» Activity: Output only the stretch of the listing that starts at the line containing "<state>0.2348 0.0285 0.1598" and ends at the line containing "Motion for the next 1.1", reproduced exactly with both ends.
*** Data to use ***
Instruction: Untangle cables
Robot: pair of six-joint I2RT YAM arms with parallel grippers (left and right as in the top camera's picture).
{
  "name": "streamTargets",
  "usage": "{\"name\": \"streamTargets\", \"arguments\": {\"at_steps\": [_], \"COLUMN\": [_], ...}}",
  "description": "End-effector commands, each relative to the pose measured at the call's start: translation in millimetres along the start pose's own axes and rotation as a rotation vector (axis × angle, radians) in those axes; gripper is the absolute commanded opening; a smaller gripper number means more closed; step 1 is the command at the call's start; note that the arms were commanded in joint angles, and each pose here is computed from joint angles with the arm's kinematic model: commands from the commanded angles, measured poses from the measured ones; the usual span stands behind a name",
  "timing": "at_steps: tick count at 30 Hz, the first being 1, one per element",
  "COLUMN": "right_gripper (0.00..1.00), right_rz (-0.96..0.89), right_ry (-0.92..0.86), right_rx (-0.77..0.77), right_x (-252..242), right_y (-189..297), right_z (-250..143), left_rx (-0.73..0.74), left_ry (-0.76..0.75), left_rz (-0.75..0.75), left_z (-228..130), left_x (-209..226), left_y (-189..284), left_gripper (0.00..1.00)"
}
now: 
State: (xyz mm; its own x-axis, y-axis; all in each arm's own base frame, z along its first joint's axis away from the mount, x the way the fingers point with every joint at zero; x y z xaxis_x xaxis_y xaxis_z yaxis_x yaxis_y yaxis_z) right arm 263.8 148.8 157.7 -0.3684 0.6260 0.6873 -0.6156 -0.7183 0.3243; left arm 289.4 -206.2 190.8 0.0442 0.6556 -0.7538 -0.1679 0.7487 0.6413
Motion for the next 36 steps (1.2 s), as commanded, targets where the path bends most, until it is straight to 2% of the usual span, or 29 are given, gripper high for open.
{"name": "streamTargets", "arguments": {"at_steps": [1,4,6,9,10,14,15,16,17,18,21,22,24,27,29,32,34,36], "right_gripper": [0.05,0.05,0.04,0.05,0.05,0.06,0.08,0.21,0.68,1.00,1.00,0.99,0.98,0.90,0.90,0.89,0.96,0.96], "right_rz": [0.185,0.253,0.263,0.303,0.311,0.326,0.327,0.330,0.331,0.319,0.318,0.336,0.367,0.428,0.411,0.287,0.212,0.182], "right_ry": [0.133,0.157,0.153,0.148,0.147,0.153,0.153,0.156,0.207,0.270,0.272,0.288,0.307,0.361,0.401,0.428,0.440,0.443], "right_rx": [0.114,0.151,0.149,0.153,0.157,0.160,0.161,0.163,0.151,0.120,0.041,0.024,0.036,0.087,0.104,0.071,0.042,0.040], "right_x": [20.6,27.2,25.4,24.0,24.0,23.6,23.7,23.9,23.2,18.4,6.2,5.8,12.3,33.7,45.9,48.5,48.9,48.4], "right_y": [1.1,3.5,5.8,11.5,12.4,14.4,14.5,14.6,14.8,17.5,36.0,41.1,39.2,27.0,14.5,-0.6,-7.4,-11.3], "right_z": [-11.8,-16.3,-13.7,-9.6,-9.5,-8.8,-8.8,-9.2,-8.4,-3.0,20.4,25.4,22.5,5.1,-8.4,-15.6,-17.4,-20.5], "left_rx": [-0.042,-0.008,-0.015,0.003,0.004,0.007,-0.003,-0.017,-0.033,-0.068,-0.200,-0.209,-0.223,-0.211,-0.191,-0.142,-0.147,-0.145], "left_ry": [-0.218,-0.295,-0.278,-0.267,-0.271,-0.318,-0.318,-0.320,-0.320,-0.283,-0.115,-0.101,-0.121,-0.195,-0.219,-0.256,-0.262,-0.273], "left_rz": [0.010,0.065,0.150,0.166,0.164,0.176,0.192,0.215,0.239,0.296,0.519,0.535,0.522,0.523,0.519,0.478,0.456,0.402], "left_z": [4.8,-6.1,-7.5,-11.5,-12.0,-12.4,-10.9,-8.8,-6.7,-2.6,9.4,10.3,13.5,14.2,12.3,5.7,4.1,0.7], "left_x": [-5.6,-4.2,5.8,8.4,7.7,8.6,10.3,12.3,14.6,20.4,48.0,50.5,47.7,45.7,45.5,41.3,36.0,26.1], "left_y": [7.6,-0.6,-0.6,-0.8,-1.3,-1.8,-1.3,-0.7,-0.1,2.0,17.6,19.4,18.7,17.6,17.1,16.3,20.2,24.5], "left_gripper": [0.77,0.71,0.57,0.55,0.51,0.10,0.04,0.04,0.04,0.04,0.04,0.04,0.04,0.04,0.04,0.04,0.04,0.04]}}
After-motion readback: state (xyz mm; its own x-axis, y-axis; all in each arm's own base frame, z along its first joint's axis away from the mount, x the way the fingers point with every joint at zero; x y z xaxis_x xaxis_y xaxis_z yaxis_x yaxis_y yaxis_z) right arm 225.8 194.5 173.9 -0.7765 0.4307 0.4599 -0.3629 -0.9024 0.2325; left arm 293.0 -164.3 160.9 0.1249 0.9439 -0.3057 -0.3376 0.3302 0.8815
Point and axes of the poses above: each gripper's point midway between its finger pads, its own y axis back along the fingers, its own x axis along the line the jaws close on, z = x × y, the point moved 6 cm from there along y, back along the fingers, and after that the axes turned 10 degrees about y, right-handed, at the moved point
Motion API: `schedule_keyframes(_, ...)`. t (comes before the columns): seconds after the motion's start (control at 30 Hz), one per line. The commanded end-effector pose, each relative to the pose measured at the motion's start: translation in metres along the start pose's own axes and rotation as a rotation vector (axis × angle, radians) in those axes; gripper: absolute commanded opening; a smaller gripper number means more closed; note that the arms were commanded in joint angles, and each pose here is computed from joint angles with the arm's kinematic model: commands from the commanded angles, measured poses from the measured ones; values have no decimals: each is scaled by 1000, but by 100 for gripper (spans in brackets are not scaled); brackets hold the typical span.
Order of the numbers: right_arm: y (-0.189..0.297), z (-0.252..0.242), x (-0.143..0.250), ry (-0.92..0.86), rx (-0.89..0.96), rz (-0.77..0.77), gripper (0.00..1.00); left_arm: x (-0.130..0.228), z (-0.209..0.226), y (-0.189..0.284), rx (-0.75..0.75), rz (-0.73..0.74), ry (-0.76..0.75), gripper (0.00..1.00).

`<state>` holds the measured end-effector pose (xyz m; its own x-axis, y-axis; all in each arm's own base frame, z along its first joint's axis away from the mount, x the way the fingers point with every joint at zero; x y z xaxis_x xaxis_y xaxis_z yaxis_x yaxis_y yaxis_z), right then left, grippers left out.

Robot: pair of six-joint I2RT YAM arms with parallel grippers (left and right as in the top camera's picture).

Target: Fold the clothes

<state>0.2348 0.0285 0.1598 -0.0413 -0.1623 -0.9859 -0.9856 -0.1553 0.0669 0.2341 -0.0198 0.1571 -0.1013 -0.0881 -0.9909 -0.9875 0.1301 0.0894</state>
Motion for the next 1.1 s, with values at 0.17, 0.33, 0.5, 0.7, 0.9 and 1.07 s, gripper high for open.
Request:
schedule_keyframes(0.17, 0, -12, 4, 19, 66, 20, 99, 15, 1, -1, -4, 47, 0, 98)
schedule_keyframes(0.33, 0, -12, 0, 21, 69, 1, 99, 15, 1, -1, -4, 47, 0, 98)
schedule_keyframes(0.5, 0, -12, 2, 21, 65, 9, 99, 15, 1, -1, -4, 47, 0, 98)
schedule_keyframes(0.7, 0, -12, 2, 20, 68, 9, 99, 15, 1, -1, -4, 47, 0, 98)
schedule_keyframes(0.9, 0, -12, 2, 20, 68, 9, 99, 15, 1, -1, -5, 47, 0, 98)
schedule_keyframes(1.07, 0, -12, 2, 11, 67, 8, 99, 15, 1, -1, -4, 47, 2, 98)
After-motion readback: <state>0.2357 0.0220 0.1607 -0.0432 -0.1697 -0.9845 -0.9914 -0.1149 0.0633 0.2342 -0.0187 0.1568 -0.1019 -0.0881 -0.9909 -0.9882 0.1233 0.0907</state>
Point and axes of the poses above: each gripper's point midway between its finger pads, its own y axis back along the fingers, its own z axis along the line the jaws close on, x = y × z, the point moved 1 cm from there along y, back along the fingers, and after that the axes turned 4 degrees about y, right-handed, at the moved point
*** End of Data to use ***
» Answer for this exercise:
<state>0.2348 0.0285 0.1598 -0.0413 -0.1623 -0.9859 -0.9856 -0.1553 0.0669 0.2341 -0.0198 0.1571 -0.1013 -0.0881 -0.9909 -0.9875 0.1301 0.0894</state>
Motion for the next 1.1 s, with values at 0.17, 0.33, 0.5, 0.7, 0.9 and 1.07 s, gripper high for open.

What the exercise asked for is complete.